Eker, 61. Hükümet programına Konya Ovası projesindeki illerin tamamını
toplulaştırmayı koyduklarını ifade eden Eker, bunun çok önemli bir adım olduğunu
vurguladı.
Bakan Eker, 2023 vizyonunda Türkiye'deki bütün tarım arazilerinin
toplulaştırılmasının bitmiş olmasının hedeflendiğini sözlerine ekledi.
-Tarım ürünü ihracı-
Konuşmasında daha sonra tarım ihraç rakamlarına değinen Gıda Tarım ve
Hayvancılık Bakanı Mehdi Eker, Türkiye'nin 4 milyar dolarlık tarım ürünü ihraç
ederken, bugün 15 milyar dolarlık bir rakama ulaştığına dikkati çekti.
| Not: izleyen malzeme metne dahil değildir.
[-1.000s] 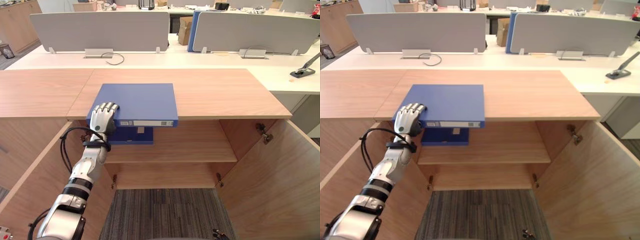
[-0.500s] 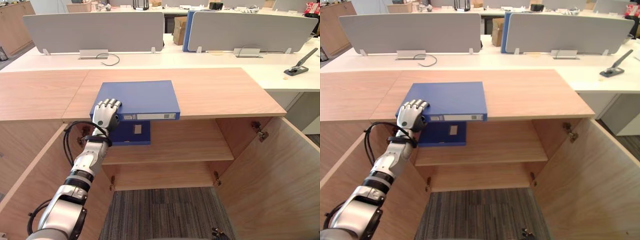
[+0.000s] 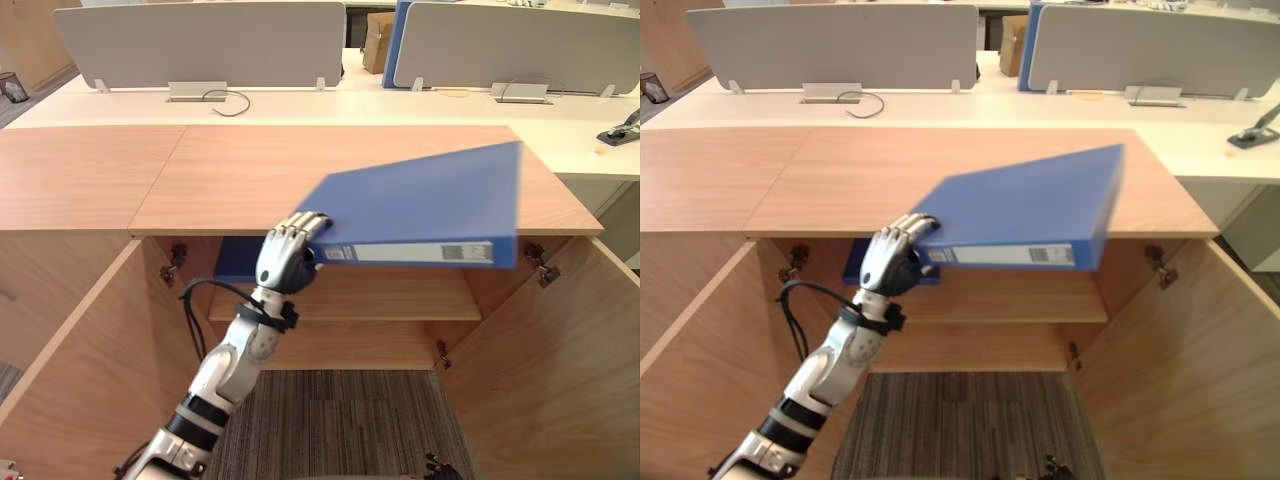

Eker, bu çerçevede tarım ürünleri ihracatı konusunda Türkiye'ye haksızlık
yapılmaması gerektiğini bildirdi.
-Tarım ekonomisinde ilk 5 olma hedefi-
Tarıma dayalı sanayinin de geliştiğine işaret eden Eker, şöyle devam etti:
''Şu anda Türkiye, dünyanın tarımsal üretim hasılası bakımından 7. büyük
ülkesi haline geldi. Önümüzdeki mart ayı içerisinde milli gelir rakamları
açıklanacak orada da bizim beklentimiz Türkiye'nin bu durumunu muhafaza edeceği
yönünde. Biz devraldığımızda Türkiye, dünyanın 11'inci büyük tarım ekonomisine
sahipti. Bugün aynı arazide, işletme yapısının bozuk omasına rağmen, tarım
arazilerinin bölünmüş olmasına rağmen biz bu gelişmeyi kaydettik. Düşünün bir de
miras yoluyla bölünmeyi durdurursak, 2023 yılında hedef olarak koyduğumuz
dünyanın ilk 5 ülkesi arasına girme başarısını yakalarız.''
-''Taslağı en kısa sürede Bakanlar Kuruluna götüreceğiz''
Tarım arazilerinin bölünmesinin önlenmesi konusunu hükümet programına
koyduklarını hatırlatan Eker, bu çalıştay ve anket çalışması sonrasında taslağı,
öneriler görüşler doğrultusunda ele alıp en kısa sürede Bakanlar Kuruluna
götüreceklerini ve TBMM gündemine taşıyacaklarını bildirdi.
Bakanlığın diğer çalışmaları hakkında da bilgi veren Eker, toplulaştırmada
yeni ve daha etkin bir yaklaşım benimsenmesine dönük çalışmaları bulunduğunu
kaydetti.
Bakan Eker, tarım ürünlerinde piyasa düzenlemesi mekanizmasına ilişkin
çalışmaya da son şeklini verdiklerini de belirterek bunun dışında yeni dönemde
organize tarımsal sanayi bölgeleri kuracaklarını sözlerine ekledi.